1117. べしゃり暮らし - vol.1「学園の爆笑王」

今週号の「べしゃり暮らし」について、大きくネタバレを含んだ感想記事です。未読の方は閲覧を控えて下さい。

今年頭の読み切り『スベルヲイトワズ』の連載化。設定焼き直しで嬉しい点と悲しい点が半々。

悲しい変更点
圭右に「偽りの関西弁」が消えたこと、子安から隠れたお笑いの才能が消えたこと(未確定)などは残念なポイント。お笑い=関西弁という偏屈なプライドと劣等感を脱却する…そんな成長物語も読んでみたかった。またラジオのハガキ職人関連のイベントが完全消滅したのも惜しい。子安の隠れた才能も、圭右が子安を認めるきっかけも、このネタが核になっていたから。読み切りが好きだった人間には、衝撃が大きいです…。

嬉しい変更点
圭右が「お笑い芸人」を目指す話ではなくなった。「学園の爆笑王としてモテたい」という、ごく一般の男子学生の目線にまで視点が落ちたのは、嬉しい変更点。漫画で『お笑い芸人』の空気や間を表現するのは難しい。テーマが学園モノに変わった事で、作風も安定しそうです。…といっても、最終的にはお笑い芸人の道を進む話になるんでしょう。

放送部
主人公の圭右はもちろん、脇を固める放送部の面々が良い味出してる。ヒロイン奈々の正義感が強く思慮深い性格は、圭右を真っ当なネタ師に矯正する役割として不可欠な人物。圭右のお笑いの素質を見抜き憧れる子安は、ネタを冷静に分析する知性派として活躍しそう。

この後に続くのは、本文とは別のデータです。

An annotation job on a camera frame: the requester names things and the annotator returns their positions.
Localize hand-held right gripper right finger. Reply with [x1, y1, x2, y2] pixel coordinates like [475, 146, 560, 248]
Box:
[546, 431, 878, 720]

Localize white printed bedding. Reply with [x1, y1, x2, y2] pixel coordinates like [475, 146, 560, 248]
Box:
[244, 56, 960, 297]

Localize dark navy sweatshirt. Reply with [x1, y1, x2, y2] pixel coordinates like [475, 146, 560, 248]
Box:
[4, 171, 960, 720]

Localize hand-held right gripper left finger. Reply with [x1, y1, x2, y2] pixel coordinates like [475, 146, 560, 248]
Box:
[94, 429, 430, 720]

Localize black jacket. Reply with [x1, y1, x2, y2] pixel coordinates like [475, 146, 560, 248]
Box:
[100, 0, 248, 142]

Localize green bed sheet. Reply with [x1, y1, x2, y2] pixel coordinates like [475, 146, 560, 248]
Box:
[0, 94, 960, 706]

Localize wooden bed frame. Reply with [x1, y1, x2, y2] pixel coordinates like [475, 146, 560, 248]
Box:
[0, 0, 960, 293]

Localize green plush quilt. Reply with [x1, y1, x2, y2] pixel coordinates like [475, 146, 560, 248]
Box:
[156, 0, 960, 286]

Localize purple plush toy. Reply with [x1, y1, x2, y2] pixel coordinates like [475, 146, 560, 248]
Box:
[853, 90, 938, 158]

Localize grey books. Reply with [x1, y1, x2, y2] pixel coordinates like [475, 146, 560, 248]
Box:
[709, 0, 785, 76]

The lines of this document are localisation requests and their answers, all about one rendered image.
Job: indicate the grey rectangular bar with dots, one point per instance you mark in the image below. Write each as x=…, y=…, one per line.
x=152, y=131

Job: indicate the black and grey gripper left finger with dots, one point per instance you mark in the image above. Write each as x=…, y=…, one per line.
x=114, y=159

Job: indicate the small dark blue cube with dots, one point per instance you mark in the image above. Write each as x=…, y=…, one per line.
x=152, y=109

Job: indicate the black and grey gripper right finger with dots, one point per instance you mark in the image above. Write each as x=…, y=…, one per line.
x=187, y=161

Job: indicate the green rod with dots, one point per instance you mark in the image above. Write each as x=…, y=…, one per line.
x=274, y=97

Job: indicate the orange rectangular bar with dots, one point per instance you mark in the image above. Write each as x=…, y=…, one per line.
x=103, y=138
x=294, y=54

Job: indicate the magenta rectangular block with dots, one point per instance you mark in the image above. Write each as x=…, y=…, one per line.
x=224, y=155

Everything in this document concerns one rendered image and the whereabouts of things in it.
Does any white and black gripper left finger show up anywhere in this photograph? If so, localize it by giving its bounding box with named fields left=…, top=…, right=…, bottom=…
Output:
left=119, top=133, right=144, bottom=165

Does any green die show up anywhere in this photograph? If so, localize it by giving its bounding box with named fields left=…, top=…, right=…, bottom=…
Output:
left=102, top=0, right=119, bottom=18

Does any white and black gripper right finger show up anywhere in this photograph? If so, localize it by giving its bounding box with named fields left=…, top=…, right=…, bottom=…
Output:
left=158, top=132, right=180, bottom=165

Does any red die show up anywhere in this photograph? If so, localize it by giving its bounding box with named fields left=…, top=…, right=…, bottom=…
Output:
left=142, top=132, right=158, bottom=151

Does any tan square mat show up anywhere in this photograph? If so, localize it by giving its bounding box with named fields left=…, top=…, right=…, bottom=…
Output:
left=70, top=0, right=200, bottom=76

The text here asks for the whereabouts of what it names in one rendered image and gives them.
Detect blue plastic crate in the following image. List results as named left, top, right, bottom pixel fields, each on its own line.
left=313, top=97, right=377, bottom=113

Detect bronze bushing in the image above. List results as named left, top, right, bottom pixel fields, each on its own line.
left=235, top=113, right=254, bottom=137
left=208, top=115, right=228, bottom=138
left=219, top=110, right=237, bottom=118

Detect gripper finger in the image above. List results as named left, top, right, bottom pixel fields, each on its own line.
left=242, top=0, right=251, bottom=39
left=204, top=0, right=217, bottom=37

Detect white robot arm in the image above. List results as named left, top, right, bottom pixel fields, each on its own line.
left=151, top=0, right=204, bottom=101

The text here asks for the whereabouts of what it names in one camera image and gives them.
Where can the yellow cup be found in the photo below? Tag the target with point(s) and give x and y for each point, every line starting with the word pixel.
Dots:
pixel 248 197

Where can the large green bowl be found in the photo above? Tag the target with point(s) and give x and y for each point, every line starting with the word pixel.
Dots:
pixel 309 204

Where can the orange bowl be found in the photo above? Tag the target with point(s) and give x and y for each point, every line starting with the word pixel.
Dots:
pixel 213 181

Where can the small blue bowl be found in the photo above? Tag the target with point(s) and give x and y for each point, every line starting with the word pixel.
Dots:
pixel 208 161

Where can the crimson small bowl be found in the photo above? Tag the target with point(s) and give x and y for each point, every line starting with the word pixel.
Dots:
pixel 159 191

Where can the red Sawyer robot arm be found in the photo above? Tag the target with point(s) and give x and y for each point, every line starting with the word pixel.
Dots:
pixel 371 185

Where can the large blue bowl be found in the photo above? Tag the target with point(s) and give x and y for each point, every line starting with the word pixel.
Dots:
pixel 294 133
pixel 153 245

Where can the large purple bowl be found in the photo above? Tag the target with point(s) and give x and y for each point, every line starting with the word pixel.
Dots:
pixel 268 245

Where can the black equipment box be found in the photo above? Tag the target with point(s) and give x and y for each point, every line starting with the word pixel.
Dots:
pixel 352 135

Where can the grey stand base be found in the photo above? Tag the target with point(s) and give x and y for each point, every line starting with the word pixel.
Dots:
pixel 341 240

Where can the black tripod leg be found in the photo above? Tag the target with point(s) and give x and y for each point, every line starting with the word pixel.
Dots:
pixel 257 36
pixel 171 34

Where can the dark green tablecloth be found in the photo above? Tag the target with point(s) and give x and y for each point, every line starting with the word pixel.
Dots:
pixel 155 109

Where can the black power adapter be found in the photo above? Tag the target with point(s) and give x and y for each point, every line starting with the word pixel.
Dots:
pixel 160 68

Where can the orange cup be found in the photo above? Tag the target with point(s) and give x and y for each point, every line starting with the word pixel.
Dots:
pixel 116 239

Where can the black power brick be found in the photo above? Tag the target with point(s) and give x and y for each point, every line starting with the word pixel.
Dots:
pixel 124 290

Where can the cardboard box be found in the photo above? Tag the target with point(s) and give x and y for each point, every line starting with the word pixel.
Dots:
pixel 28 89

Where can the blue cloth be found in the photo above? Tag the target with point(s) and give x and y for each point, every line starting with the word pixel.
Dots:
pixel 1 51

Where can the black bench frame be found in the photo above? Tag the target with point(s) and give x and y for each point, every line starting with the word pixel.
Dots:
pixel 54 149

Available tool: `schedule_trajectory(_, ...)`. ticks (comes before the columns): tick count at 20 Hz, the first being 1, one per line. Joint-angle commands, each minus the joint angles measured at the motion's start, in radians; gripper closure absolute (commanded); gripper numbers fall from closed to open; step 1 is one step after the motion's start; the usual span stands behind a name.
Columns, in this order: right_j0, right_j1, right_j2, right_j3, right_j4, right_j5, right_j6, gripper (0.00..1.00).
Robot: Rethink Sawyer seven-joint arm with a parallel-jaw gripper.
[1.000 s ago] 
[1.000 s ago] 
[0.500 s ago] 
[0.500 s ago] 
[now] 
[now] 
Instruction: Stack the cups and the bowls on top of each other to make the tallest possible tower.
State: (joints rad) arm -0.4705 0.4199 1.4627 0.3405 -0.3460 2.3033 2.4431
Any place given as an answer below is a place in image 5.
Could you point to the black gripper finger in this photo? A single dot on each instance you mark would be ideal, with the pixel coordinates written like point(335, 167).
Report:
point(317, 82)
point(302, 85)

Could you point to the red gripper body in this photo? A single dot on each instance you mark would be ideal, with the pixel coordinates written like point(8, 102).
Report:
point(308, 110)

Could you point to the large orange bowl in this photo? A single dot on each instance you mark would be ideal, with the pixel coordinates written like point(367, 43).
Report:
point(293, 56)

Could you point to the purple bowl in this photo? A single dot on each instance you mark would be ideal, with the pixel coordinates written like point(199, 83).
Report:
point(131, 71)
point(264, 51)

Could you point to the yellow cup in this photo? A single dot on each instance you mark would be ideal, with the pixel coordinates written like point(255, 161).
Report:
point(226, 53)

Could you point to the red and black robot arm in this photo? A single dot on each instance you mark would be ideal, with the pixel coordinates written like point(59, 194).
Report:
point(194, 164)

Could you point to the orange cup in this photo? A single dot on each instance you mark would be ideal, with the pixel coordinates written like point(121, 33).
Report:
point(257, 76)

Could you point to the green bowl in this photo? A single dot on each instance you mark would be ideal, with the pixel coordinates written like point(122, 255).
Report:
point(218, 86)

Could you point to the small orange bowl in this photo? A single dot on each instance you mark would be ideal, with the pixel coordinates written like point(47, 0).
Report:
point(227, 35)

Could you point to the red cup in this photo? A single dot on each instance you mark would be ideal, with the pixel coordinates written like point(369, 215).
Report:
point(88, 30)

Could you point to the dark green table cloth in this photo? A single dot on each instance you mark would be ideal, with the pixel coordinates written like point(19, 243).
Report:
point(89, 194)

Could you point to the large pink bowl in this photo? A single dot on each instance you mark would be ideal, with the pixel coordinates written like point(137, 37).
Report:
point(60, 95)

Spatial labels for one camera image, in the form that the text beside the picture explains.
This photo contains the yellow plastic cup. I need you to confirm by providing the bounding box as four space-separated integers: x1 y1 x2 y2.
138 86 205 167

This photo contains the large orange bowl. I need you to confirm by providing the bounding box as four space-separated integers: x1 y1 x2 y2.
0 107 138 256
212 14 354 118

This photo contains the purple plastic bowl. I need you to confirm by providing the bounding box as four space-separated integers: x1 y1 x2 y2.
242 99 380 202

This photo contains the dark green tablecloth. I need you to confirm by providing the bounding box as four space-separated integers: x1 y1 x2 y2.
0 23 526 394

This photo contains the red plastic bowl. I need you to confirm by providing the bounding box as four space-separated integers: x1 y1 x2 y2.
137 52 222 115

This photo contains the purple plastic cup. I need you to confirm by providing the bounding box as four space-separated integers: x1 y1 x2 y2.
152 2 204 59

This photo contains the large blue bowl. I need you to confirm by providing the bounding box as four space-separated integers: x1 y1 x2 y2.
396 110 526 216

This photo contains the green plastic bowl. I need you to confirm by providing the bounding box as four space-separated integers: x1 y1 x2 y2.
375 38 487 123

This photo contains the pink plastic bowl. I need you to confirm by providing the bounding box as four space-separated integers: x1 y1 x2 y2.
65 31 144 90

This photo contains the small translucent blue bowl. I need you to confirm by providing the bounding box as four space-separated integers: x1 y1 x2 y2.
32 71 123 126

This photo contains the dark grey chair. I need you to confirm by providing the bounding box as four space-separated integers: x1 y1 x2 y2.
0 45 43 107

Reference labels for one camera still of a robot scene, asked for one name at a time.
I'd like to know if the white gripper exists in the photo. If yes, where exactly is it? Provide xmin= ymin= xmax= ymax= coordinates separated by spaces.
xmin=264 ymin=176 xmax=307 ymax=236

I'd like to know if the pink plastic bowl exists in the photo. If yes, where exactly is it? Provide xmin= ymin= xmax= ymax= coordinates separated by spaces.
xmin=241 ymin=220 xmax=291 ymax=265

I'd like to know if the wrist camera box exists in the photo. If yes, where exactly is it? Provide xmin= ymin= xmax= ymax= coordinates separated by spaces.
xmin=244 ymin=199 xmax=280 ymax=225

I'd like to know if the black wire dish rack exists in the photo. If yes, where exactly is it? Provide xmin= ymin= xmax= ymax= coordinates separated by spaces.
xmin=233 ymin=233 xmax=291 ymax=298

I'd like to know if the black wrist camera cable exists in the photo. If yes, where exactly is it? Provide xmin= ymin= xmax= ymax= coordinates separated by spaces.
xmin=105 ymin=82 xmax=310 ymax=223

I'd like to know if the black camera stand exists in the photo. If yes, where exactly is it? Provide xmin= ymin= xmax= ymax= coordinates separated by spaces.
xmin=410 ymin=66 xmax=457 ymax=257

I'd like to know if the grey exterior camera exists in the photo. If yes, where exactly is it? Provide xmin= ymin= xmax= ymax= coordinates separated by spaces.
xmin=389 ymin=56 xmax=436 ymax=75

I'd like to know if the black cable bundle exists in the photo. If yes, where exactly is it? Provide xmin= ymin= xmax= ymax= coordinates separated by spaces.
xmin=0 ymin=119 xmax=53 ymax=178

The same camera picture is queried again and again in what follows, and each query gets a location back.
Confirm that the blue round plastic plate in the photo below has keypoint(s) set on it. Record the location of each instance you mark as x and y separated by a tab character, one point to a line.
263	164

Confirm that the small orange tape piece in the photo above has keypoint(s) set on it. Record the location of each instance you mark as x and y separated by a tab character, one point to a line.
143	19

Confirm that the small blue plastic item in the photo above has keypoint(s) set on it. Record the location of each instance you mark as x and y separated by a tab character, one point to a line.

特に子安は、作中もう一人の主人公として活躍する可能性が高い。圭右と子安がどのようにコンビを結成するか。デコボコっぷりを発揮するのか。今から楽しみでなりません。模木さん似の明浩は圭右の良き理解者。”圭右の相方”を子安に奪われる苦悩・挫折・葛藤など人間くささを表現する人物になれば、私的には楽しみだなあ。

面白さを追求する主人公像
笑わない同級生に対抗心を燃やし、お笑い魂に誓って逆行に挑む主人公。おそらくはこれが、作中最も圭右の人格・魅力を印象づけるシーンです。自分がボコられてるのに、脅した犯人よりもお笑い道を貫く思考なんて、まず普通じゃない。だからこそ、圭右には底知れない魅力がある。圭右然りルフィ然り、『天然』と呼ばれる人種には時に常人を逸脱した思想を持つ。「天然なのに」という意外性の一面に、強烈なカリスマを感じました。

大人の奈々
ここからは完全に予想の範疇。

奈々は子安の事が好きで、子安の理知的で鋭い一面を理解している。スカート喪失時、気の弱い子安はわざわざ玉木に突っかかった。この時点で、奈々は子安が何か知っていると感付いたのでしょう。同時に玉木が犯人であると確信し、その後圭右の登場で奈々が真っ先にフォロー。明浩の「いや……圭右それは…」と冷や汗かいてるのが、良い具合に対比表現になってるよ。奈々が子安を信用していなければ、ここは圭右に完全ブチギレのシーンだったと思うのですよ。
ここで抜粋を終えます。